Work instructions
The answer is to be an exact copy of the lines below running from the line with "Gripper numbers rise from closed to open" down to the line with "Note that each", both ends included, and nothing more.

Data extracts

++++++++++

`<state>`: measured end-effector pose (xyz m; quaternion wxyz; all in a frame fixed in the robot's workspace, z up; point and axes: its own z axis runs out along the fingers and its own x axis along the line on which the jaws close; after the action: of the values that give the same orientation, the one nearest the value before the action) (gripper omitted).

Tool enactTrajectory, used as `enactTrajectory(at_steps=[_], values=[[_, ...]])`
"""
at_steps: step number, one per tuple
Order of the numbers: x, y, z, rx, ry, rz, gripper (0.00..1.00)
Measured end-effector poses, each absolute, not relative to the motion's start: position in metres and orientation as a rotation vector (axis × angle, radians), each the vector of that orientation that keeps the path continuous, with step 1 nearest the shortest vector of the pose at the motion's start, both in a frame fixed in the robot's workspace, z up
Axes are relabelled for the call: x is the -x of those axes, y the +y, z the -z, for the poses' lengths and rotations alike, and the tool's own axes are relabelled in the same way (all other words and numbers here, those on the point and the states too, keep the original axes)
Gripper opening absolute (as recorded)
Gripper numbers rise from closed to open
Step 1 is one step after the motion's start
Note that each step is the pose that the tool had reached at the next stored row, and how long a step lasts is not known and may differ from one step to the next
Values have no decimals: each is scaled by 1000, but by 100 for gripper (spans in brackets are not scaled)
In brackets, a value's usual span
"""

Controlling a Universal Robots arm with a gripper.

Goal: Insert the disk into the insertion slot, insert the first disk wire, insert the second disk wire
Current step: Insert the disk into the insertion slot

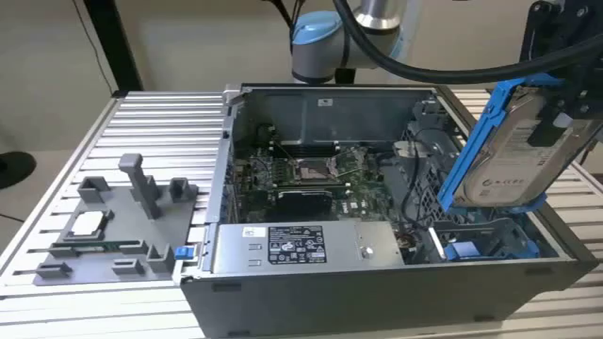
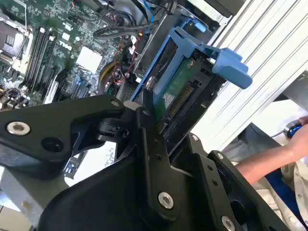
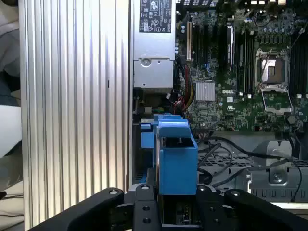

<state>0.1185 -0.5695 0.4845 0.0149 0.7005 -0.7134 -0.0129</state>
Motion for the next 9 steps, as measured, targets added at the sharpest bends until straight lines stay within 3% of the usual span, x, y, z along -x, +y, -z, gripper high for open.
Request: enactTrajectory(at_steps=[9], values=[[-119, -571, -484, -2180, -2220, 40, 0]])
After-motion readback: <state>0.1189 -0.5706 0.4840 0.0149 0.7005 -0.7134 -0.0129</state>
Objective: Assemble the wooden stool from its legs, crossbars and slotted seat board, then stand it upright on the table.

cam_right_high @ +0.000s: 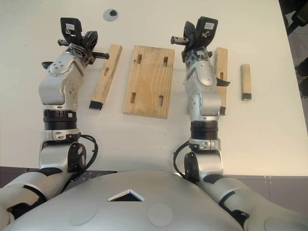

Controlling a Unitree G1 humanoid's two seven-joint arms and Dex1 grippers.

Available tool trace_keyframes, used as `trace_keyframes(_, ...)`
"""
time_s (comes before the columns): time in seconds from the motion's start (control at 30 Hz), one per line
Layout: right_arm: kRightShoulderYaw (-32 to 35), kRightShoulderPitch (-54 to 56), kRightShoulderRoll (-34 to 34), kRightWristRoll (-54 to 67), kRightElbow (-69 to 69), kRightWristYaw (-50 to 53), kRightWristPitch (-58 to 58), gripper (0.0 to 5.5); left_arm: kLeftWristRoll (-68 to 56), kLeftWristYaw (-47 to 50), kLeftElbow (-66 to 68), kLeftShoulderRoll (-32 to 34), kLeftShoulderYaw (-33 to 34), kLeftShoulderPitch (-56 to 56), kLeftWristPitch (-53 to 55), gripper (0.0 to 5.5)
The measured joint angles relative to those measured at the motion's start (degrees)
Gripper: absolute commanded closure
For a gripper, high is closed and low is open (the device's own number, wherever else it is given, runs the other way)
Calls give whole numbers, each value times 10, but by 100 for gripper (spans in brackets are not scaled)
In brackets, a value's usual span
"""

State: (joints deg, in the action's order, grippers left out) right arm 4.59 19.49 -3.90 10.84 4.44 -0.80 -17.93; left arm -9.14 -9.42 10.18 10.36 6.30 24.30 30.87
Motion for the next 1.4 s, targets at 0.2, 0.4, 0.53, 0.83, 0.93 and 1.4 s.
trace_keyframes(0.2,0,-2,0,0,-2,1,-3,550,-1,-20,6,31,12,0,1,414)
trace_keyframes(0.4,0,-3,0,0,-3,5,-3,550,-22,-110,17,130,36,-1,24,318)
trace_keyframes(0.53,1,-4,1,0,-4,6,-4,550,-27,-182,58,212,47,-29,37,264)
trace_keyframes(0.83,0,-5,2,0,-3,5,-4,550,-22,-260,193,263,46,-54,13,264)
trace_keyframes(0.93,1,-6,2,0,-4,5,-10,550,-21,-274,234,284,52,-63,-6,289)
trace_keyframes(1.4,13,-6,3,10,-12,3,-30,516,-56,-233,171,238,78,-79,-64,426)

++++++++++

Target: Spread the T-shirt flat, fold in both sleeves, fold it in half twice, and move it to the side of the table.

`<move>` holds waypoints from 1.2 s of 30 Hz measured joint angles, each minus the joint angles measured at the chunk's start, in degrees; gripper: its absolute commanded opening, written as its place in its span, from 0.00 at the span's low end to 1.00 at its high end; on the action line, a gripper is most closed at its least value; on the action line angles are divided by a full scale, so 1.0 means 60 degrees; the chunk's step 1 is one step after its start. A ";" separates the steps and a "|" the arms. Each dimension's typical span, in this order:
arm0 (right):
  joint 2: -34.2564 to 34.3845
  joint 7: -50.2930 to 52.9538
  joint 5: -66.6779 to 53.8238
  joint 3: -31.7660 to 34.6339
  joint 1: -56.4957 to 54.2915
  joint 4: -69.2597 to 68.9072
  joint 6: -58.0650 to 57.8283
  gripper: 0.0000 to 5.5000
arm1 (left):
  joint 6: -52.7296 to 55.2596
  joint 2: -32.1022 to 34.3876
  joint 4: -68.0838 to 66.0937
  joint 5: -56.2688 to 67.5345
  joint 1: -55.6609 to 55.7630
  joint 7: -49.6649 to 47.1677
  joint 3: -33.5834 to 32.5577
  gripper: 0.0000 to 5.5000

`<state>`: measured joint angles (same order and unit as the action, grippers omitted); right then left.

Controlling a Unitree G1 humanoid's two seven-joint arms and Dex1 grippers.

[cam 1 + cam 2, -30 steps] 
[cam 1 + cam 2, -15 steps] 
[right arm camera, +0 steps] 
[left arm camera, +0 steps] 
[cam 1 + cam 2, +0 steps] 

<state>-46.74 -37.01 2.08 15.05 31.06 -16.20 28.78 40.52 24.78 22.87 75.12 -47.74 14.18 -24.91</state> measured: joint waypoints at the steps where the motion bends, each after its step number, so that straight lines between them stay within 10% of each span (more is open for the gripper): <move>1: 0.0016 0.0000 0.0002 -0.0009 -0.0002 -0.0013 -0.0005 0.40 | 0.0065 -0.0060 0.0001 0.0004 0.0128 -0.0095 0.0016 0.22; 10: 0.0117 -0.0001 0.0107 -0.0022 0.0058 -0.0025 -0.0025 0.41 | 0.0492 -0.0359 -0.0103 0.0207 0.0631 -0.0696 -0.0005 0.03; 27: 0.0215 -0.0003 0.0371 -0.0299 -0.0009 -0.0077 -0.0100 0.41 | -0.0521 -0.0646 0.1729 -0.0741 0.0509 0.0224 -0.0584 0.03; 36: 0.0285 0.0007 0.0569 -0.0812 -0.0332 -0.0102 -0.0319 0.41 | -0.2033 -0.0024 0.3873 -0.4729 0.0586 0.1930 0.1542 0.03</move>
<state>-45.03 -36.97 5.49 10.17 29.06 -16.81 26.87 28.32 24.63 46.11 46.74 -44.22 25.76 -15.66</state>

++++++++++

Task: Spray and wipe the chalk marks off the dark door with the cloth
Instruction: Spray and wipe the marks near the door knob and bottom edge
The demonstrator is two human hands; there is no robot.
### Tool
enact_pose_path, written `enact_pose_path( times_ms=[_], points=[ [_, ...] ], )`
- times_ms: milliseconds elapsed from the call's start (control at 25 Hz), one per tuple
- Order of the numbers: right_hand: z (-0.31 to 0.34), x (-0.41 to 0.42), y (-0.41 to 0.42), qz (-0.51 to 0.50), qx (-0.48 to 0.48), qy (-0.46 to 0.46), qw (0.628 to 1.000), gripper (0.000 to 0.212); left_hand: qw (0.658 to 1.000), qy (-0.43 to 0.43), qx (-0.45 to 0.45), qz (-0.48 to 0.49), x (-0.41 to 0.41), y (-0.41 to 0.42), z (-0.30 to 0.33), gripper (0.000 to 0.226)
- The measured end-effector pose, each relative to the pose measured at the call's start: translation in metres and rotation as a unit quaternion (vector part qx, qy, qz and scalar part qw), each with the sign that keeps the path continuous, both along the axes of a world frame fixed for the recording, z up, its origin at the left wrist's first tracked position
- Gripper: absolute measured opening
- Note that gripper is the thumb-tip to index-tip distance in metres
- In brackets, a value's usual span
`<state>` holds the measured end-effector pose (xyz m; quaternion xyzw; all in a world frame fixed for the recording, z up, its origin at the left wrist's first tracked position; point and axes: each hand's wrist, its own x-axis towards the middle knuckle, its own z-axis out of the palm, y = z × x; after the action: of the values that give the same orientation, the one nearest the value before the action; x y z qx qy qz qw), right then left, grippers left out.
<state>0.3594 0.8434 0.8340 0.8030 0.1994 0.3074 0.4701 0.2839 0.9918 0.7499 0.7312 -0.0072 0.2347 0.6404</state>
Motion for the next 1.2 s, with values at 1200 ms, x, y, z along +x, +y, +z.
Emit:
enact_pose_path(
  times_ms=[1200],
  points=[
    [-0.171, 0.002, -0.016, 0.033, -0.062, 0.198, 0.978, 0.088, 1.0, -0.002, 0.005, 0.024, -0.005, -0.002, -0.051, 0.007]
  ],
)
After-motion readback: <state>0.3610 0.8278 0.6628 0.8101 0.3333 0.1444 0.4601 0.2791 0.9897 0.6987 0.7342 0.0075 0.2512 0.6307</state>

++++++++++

Response area
Gripper numbers rise from closed to open
Step 1 is one step after the motion's start
Note that each step is the pose that the tool had reached at the next stored row, and how long a step lasts is not known and may differ from one step to the next

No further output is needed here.